* _DESCRIPTION OF THE TASK_
Both the line below containing "Controlling a seven-joint" and the line containing "Only one of", along with every line between them, should be repeated exactly; no other line belongs in the answer.

START GIVEN DATA

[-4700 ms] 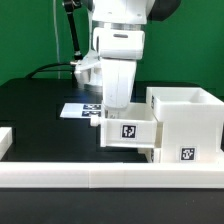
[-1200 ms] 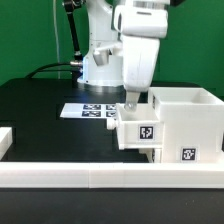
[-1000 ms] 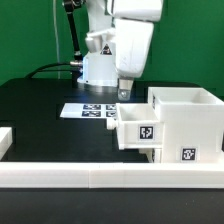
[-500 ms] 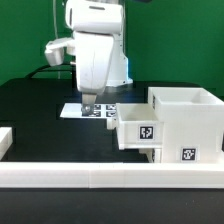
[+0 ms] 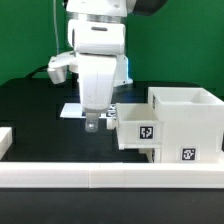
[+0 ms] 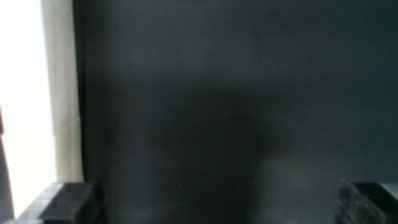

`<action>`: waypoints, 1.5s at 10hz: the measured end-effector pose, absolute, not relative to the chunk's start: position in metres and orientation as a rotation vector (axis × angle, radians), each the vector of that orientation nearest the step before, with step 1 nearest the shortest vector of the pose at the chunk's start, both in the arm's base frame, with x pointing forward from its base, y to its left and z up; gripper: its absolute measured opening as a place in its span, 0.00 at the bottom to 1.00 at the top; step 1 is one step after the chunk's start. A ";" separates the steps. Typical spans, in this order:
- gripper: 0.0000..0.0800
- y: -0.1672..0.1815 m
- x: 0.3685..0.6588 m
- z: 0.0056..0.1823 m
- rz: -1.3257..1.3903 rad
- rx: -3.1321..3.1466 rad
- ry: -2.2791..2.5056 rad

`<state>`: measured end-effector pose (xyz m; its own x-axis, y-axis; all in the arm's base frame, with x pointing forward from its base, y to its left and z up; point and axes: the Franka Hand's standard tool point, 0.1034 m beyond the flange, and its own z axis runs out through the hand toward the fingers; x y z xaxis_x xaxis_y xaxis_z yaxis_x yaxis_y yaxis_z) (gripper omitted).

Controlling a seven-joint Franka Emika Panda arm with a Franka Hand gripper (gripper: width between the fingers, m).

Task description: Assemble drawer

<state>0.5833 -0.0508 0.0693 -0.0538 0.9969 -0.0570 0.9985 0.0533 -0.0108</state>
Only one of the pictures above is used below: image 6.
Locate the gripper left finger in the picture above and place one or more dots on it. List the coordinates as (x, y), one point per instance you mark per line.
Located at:
(69, 204)

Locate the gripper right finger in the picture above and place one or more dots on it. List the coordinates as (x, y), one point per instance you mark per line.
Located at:
(368, 203)

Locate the white workspace border frame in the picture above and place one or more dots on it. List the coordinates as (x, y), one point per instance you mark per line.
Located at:
(39, 107)

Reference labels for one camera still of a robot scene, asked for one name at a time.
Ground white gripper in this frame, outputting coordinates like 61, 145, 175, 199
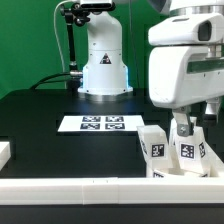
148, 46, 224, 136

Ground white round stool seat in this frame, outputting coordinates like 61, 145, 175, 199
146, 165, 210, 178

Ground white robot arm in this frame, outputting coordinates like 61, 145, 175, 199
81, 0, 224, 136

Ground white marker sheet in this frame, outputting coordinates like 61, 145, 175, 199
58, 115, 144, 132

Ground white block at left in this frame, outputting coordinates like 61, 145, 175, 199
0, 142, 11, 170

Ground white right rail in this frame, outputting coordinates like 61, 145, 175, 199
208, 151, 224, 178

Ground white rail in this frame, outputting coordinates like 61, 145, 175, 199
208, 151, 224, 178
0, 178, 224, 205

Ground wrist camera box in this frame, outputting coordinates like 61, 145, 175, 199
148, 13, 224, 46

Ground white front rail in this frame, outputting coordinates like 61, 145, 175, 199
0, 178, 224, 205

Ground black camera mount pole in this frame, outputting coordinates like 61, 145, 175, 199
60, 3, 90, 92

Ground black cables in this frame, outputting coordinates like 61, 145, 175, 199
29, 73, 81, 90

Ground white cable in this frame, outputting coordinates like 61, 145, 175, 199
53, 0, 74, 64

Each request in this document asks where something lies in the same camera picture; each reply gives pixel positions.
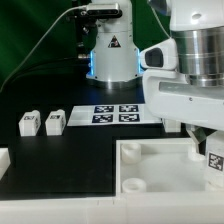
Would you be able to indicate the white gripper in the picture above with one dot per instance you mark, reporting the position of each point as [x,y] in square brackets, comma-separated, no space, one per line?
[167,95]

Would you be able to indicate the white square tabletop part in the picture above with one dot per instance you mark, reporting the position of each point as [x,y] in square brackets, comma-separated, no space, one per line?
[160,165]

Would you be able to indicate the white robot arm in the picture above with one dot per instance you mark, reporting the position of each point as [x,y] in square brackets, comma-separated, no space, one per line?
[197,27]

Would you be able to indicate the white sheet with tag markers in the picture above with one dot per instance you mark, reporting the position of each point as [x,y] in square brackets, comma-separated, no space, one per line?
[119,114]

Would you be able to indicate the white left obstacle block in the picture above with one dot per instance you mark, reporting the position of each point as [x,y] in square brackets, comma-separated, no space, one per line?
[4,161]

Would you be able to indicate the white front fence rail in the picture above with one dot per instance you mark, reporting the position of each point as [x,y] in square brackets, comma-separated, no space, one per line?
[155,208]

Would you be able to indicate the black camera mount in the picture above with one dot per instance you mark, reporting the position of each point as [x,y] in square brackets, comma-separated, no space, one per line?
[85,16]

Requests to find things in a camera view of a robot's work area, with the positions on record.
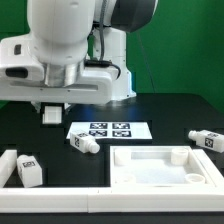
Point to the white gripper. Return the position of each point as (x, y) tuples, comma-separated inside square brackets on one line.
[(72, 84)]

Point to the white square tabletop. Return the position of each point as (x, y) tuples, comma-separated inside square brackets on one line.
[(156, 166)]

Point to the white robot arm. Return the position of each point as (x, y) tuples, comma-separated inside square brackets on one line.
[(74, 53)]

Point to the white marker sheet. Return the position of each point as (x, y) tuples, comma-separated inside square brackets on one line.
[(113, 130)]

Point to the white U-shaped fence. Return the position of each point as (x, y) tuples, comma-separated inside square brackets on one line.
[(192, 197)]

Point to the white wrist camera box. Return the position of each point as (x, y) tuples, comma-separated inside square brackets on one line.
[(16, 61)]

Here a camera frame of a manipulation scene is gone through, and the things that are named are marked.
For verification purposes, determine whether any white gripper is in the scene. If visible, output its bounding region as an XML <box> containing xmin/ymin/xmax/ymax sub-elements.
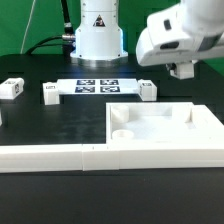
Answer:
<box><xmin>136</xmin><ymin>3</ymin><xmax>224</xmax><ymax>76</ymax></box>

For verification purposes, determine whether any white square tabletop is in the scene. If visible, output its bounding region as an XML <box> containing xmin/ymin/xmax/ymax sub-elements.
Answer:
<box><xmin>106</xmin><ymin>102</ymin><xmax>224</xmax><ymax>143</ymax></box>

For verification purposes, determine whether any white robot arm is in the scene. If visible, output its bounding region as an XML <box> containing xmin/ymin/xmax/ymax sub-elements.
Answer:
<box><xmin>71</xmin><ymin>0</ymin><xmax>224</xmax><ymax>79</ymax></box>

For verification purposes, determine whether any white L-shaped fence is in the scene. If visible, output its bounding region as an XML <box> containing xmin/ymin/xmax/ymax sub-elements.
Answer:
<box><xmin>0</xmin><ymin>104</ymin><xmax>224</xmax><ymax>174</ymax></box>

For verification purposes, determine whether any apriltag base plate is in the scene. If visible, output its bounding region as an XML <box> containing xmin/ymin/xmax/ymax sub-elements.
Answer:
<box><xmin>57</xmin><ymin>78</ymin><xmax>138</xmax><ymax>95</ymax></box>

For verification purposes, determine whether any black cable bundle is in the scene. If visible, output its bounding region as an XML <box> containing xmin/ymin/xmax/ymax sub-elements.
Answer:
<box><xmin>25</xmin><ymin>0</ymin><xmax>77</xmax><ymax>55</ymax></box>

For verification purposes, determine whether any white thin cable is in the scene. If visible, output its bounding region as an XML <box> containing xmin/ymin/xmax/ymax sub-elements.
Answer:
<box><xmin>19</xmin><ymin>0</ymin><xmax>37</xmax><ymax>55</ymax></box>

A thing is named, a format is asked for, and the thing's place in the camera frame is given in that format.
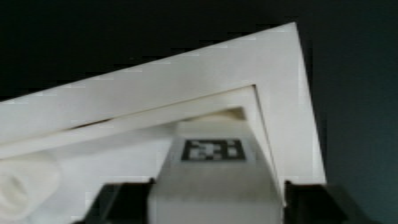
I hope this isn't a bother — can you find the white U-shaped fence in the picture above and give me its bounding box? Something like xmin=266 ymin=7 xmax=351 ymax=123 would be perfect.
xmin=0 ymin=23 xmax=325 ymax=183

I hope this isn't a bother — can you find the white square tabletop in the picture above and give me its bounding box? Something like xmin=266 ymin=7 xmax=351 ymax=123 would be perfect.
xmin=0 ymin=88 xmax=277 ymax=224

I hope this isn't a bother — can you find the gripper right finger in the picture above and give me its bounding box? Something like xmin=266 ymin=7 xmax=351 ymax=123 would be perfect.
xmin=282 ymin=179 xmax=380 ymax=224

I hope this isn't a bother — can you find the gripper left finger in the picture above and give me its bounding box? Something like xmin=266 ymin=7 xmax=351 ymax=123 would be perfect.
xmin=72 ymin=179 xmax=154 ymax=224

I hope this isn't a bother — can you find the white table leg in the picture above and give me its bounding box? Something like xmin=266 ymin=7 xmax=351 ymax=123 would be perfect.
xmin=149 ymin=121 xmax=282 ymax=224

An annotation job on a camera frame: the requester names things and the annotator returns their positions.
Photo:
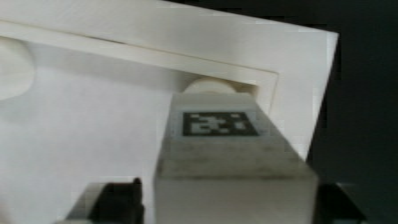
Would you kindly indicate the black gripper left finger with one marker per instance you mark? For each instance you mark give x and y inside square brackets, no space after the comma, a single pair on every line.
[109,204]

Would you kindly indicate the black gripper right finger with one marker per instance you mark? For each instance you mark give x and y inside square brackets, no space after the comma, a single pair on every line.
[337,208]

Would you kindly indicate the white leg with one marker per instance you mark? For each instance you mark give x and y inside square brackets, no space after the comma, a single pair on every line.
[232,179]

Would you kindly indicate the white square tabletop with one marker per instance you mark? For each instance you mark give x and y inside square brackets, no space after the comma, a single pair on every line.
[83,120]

END GIVEN DATA

* _WRITTEN SOLUTION_
Controlling a seven-joint Franka Emika Panda arm with a Franka Hand gripper (gripper: width between the fingers, m).

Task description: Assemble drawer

<state>0.5833 -0.0508 0.0693 -0.0538 0.9969 -0.0570 0.9985 0.0533 -0.0108</state>
Only one of the pictures above is used below: image 6.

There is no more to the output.